Şöyle tanımlıyor şiirle ilişkisini:
“Cesur kişilerin işidir şiir. Kendini ona karşılıksız adayanların işidir. Yirmi dört saat kendinle yatanların yanındadır şiir... Şiir üstelik korkak, pısırık, kimverdili kişilerin semtine uğramaz. Şiirde evrenselliğe ise kişiliğin dalaveresiz yurtseverliliğiyle erişilebilir ancak. Şiirin politikası olmaz şiirin kendisi varken. Şiirimi, vücudumun hücrelerini adeta öldürerek yapıyorum. Yüzde seksen beyin hücrelerimi ve yeniliyorum yeniden süratimi kendimi koşmak için şiire. Tuzdur şiir. Dünyamızın mayasına ekmek için. Şiir insanın bilinçsiz gıdasıdır. Denizin sebepsiz dalgalanışındaki insan gözünün toplamıdır. Göğün birden kararması. Martı kuşlarının, kapkara denizlerin çevresinde uçuşmalarıdır. Şiir sadece kendisine tapılmasını isteyen, hırsla seven kıskanç bir kadın gibidir.
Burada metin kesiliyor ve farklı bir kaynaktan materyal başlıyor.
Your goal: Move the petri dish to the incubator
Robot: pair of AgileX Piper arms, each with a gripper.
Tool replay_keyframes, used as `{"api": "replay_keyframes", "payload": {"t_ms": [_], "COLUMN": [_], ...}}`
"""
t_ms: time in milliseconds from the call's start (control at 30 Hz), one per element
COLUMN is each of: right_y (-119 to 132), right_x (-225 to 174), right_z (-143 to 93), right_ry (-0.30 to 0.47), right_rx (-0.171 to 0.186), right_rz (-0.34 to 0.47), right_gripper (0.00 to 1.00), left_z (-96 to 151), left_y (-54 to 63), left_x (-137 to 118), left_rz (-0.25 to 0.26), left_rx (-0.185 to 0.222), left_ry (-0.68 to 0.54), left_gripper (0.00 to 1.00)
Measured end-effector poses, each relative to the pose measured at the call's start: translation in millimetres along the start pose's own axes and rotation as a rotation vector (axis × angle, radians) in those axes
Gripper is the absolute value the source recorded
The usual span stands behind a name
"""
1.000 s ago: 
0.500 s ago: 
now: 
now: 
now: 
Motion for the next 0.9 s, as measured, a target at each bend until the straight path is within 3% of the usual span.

Tavizin kuşağı yoktur belinde.”
Atilla Özkırımlı, Uçarı için, ”İmgeye dayalı, çağrışımlarla gelişen, biçim ve öz açısından İkinci Yeni şiirini sürdüren bir şair olarak tanındı” diyor.

Kitaplarından bazıları:
Cümbüşcübaşı
Et
Kuyuda Yusuf
Avlanırken Bir Korku
Geçmiş Zaman Tevellüdü
Ziba Sokağı
Yırtık Sözler

Haberin Devamı

‘Ut’ şiiriyle onu anıyorum:
“Ben yaşarsam utlar gibi yaşarım
Eskizamanlarda gül bahçelerinde
Bir orman aydınlığını getirir
Meyvelerin
Aşkın eğilmiş mor ağzından

Ben gözlerini severim ceylanların
Kalbimi duyarım balıklar
Soluyunca mavilerde
Hanımelleri mantarlar
Kuzukulakları
Unutulmuş aşkları kırların

Ben ellerimi severim sabahleyin
Uyanınca
Büyülü masallar limanında
En erken kalkan gemi benim
Rüyalarımda deniz kızları

Haberle ilgili daha fazlası:

BAKMADAN GEÇME!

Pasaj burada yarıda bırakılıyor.